## WORK TASK
Reproduce the data shown below exactly.

## SOURCE MATERIAL
-*-*-

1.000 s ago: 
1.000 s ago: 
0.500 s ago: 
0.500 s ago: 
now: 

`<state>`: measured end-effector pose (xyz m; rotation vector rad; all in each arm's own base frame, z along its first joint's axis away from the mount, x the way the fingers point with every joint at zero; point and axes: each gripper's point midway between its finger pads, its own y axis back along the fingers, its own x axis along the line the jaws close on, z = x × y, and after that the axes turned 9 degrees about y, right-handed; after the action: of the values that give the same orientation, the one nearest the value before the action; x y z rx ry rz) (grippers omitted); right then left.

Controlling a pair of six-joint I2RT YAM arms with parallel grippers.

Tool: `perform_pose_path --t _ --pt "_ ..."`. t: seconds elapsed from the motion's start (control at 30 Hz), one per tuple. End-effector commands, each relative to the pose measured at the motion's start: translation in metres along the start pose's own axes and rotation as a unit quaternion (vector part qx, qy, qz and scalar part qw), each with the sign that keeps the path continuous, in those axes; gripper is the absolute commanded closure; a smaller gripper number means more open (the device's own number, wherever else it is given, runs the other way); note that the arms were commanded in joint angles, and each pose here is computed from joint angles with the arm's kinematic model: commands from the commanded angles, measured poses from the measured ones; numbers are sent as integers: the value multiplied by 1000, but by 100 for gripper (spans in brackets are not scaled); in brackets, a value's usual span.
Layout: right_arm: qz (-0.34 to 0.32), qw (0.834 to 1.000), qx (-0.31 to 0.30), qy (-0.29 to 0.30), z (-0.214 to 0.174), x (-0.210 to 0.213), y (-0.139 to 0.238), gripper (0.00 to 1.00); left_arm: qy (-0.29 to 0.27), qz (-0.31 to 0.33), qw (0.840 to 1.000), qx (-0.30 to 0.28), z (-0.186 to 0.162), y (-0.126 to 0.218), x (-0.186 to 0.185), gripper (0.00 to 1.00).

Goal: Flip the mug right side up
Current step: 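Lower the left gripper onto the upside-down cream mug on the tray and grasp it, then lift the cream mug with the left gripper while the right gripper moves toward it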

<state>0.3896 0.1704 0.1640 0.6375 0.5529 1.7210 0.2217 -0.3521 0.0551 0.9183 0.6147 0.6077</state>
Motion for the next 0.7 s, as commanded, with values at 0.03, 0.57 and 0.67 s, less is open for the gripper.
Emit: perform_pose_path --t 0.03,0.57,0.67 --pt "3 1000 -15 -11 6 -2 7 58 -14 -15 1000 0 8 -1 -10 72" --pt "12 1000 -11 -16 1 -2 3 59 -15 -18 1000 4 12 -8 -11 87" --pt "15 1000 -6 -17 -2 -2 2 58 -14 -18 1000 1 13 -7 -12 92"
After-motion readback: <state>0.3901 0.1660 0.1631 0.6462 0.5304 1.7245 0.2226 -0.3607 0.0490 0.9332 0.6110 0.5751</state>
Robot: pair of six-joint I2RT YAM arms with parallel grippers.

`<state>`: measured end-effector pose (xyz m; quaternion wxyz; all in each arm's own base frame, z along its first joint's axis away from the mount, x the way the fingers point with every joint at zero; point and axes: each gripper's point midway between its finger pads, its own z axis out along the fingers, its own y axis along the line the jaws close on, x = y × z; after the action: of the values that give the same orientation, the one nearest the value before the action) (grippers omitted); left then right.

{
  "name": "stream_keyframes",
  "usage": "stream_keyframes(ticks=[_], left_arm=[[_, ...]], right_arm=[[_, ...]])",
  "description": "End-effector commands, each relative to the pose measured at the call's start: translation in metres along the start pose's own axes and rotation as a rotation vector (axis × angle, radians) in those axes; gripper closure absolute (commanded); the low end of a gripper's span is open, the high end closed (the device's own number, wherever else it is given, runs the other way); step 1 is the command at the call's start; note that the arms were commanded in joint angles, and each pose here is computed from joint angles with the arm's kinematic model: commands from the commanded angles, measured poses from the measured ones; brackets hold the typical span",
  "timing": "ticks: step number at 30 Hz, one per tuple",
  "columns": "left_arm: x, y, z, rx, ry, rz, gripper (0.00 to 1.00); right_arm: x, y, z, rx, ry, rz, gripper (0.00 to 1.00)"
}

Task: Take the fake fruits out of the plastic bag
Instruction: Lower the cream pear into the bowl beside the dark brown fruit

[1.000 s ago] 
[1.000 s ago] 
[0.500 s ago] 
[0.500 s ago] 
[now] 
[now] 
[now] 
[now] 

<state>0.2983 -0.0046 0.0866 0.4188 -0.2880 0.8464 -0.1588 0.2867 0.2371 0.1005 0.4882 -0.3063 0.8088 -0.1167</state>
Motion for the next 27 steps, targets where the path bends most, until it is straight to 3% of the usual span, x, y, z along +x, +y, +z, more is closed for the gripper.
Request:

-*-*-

## RESULT OF THIS EXERCISE
1.000 s ago: 
1.000 s ago: 
0.500 s ago: 
0.500 s ago: 
now: 

`<state>`: measured end-effector pose (xyz m; rotation vector rad; all in each arm's own base frame, z along its first joint's axis away from the mount, x the way the fingers point with every joint at zero; point and axes: each gripper's point midway between its finger pads, its own y axis back along the fingers, its own x axis along the line the jaws close on, z = x × y, and after that the axes turned 9 degrees about y, right-handed; after the action: of the values that give the same orientation, the one nearest the value before the action; x y z rx ry rz) (grippers omitted); right then left.

Controlling a pair of six-joint I2RT YAM arms with parallel grippers.

Tool: `perform_pose_path --t _ --pt "_ ..."`. t: seconds elapsed from the motion's start (control at 30 Hz), one per tuple. End-effector commands, each relative to the pose measured at the motion's start: translation in metres along the start pose's own axes and rotation as a unit quaternion (vector part qx, qy, qz and scalar part qw), each with the sign that keeps the path continuous, in those axes; gripper is the absolute commanded closure; a smaller gripper number means more open (the device's own number, wherever else it is given, runs the other way); note that the arms were commanded in joint angles, and each pose here is computed from joint angles with the arm's kinematic model: commands from the commanded angles, measured poses from the measured ones; numbers are sent as integers: the value multiplied by 1000, but by 100 for gripper (spans in brackets are not scaled); in brackets, a value's usual span.
Layout: right_arm: qz (-0.34 to 0.32), qw (0.834 to 1.000), qx (-0.31 to 0.30), qy (-0.29 to 0.30), z (-0.214 to 0.174), x (-0.210 to 0.213), y (-0.139 to 0.238), gripper (0.00 to 1.00); left_arm: qy (-0.29 to 0.27), qz (-0.31 to 0.33), qw (0.840 to 1.000), qx (-0.30 to 0.28), z (-0.186 to 0.162), y (-0.126 to 0.218), x (-0.186 to 0.185), gripper (0.00 to 1.00).

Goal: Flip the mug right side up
Current step: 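Lower the left gripper onto the upside-down cream mug on the tray and grasp it, then lift the cream mug with the left gripper while the right gripper moves toward it
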
<state>0.3896 0.1704 0.1640 0.6375 0.5529 1.7210 0.2217 -0.3521 0.0551 0.9183 0.6147 0.6077</state>
Motion for the next 0.7 s, as commanded, with values at 0.03, 0.57 and 0.67 s, less is open for the gripper.
Emit: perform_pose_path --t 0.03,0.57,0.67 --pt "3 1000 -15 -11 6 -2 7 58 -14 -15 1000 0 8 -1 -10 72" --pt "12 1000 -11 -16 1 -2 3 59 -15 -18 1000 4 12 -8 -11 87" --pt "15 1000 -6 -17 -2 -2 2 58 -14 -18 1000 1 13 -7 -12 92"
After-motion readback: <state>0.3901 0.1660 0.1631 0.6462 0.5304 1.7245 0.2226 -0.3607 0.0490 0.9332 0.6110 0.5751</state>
Robot: pair of six-joint I2RT YAM arms with parallel grippers.

`<state>`: measured end-effector pose (xyz m; quaternion wxyz; all in each arm's own base frame, z along its first joint's axis away from the mount, x the way the fingers point with every joint at zero; point and axes: each gripper's point midway between its finger pads, its own z axis out along the fingers, its own y axis along the line the jaws close on, x = y × z; after the action: of the values that give the same orientation, the one nearest the value before the action) (grippers omitted); left then right.

{
  "name": "stream_keyframes",
  "usage": "stream_keyframes(ticks=[_], left_arm=[[_, ...]], right_arm=[[_, ...]])",
  "description": "End-effector commands, each relative to the pose measured at the call's start: translation in metres along the start pose's own axes and rotation as a rotation vector (axis × angle, radians) in those axes; gripper closure absolute (commanded); the low end of a gripper's span is open, the high end closed (the device's own number, wherever else it is given, runs the other way); step 1 is the command at the call's start; note that the arms were commanded in joint angles, and each pose here is computed from joint angles with the arm's kinematic model: commands from the commanded angles, measured poses from the measured ones; brackets hold the typical span",
  "timing": "ticks: step number at 30 Hz, one per tuple",
  "columns": "left_arm: x, y, z, rx, ry, rz, gripper (0.00 to 1.00); right_arm: x, y, z, rx, ry, rz, gripper (0.00 to 1.00)"
}

Task: Take the fake fruits out of the plastic bag
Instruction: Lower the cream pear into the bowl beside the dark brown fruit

[1.000 s ago] 
[1.000 s ago] 
[0.500 s ago] 
[0.500 s ago] 
[now] 
[now] 
[now] 
[now] 

<state>0.2983 -0.0046 0.0866 0.4188 -0.2880 0.8464 -0.1588 0.2867 0.2371 0.1005 0.4882 -0.3063 0.8088 -0.1167</state>
Motion for the next 27 steps, targets where the path bends most, until it is straight to 3% of the usual span, x, y, z along +x, +y, +z, more is closed for the gripper.
Request:

Now the answer is complete.